'Greedflation'

Are companies partly to blame for the post-pandemic inflation wave?

Most firms have of course raised prices after a variety of supply-side shocks led to higher input prices. But it is suggested that some companies have used this as an opportunity to raise consumer prices by significantly more than the increase in costs. This alleged phenomenon has been termed 'greedflation'. To us as investors, pricing power is a good thing. But to us as consumers, if it reflects price gouging, or monopoly, it is unfair.

It is an understandably emotive idea then, but it is also one which is frustratingly difficult to check. Even in the US, which generally has the most complete macro data, there are few 'input cost' indices available to compare directly with consumer price indices. Producer price indices, for example, have different component weightings to consumer price indices, while the most important input cost – labour cost per unit of output – tends to be published in more aggregate form (and only on a quarterly basis).

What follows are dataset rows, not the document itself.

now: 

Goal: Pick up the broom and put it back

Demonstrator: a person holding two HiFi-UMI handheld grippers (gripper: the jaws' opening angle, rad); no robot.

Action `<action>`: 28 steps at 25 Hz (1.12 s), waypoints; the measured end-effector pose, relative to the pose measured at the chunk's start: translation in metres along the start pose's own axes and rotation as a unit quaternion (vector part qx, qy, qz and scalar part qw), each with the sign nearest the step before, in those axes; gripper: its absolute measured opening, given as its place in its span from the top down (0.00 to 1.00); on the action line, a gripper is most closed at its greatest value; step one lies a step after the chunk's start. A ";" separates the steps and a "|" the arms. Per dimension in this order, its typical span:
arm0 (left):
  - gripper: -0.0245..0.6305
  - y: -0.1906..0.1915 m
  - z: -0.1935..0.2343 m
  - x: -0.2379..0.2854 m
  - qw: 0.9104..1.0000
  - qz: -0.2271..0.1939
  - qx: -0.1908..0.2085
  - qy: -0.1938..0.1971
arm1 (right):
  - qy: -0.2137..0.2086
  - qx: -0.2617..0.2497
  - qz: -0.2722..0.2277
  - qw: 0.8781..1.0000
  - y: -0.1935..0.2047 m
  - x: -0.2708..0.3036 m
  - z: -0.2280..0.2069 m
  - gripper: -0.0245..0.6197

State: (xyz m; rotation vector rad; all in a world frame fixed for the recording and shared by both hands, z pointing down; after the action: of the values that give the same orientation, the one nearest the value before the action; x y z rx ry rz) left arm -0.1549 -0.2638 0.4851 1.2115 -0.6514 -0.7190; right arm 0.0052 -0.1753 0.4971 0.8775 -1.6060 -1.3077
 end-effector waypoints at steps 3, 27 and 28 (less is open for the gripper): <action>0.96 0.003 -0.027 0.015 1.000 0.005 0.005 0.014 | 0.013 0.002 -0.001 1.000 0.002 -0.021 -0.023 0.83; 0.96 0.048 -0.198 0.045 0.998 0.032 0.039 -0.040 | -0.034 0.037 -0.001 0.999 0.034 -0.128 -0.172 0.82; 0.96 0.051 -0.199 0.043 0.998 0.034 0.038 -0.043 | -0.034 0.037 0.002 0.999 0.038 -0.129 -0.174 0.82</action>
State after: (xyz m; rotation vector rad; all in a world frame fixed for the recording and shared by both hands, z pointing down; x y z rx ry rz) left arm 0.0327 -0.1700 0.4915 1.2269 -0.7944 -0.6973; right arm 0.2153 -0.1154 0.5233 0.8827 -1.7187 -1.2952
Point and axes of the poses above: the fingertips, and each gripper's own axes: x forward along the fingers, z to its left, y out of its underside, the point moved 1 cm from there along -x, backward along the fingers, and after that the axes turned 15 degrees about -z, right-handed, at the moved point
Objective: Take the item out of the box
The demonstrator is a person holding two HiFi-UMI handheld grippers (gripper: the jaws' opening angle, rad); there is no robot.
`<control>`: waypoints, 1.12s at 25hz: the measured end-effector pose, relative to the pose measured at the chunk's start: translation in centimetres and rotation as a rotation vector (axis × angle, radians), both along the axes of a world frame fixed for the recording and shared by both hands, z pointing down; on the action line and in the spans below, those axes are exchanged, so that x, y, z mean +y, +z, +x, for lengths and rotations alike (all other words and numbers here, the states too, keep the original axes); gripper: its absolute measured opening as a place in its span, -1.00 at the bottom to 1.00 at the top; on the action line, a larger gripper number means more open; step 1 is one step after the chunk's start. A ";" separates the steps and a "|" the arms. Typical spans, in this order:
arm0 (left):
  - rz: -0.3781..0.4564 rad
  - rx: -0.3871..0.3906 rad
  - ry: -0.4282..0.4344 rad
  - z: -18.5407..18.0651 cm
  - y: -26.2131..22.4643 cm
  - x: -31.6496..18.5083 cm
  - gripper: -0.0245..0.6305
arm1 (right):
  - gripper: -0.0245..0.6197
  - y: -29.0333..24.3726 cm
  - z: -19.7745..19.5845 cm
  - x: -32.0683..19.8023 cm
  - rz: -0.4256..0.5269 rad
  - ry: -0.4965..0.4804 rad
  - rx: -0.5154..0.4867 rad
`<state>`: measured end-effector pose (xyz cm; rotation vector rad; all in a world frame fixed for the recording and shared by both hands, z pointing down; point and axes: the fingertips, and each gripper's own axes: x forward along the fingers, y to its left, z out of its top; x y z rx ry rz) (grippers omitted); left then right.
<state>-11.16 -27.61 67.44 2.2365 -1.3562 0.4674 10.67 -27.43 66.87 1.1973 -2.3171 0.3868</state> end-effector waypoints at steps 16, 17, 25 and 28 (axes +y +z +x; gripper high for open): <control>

Moreover, some products are more volatile than others. When oil prices surge, for instance, it would be surprising if profit margins in the sector generally did not widen. But we often tolerate this as consumers, on the implicit understanding that such movements are likely to be short-lived: we expect the sector to suffer squeezed margins when prices eventually fall back.

We can track profit margins in published corporate accounts – as net income relative to revenue. But net income can be affected by all sorts of things (such as product mix, lumpy fixed costs, scale effects), and it is only a very loose gauge of corporate behaviour.

Even so, this data show little sign of 'greedflation': margins for the MSCI World drifted lower in the aftermath of Russia's invasion of Ukraine, through to May 2023 (Figure 1). Profit margins have crept higher since then and are above pre-pandemic levels, but this is not conclusive: margins were already trending higher on a long-term basis, and until recently were doing so unaccompanied by significant inflation.

Figure 1: MSCI World sector indices (Profit margins, %, three-month moving average)

Strat Blog - Greedflation.jpg

Source: Rothschild & Co, Bloomberg

At the sector level, Technology profit margins were roughly flat in 2022, as were Consumer Staples (perhaps the most emotive sector, given the claims of food-related 'greedflation' and its potential impact on lower-income households). Utilities have only seen their profit margins increase in the most recent months, despite last year's spike in energy prices (i.e., the cost pass-through to consumers may have been a 'fair' one). The most visible exception is Energy (and Materials to some extent), as profit margins rose considerably in 2022 – but as noted, commodity prices are often volatile, and short-term margin fluctuation may not be that meaningful.

A Bank of England study also reached a similar conclusion (see here). They looked at the ratio of profits (EBIT) relative to value added for all large non-financial listed companies (EBIT + wage and salary costs) in the UK and the euro area. Most sectors had very little change in such profit shares between 2021 and 2022 – apart from the oil, gas and mining sector – as wages, salaries and other input costs rose just as much as profits.

In summary, it is not convincing to blame corporates for the surge in consumer price inflation. This does not mean that all companies have behaved admirably throughout of course – but the average-quoted companies do not seem to have misbehaved egregiously. We continue to see the main drivers of the inflation surge as macro in nature: supply-side constraints and lax demand management.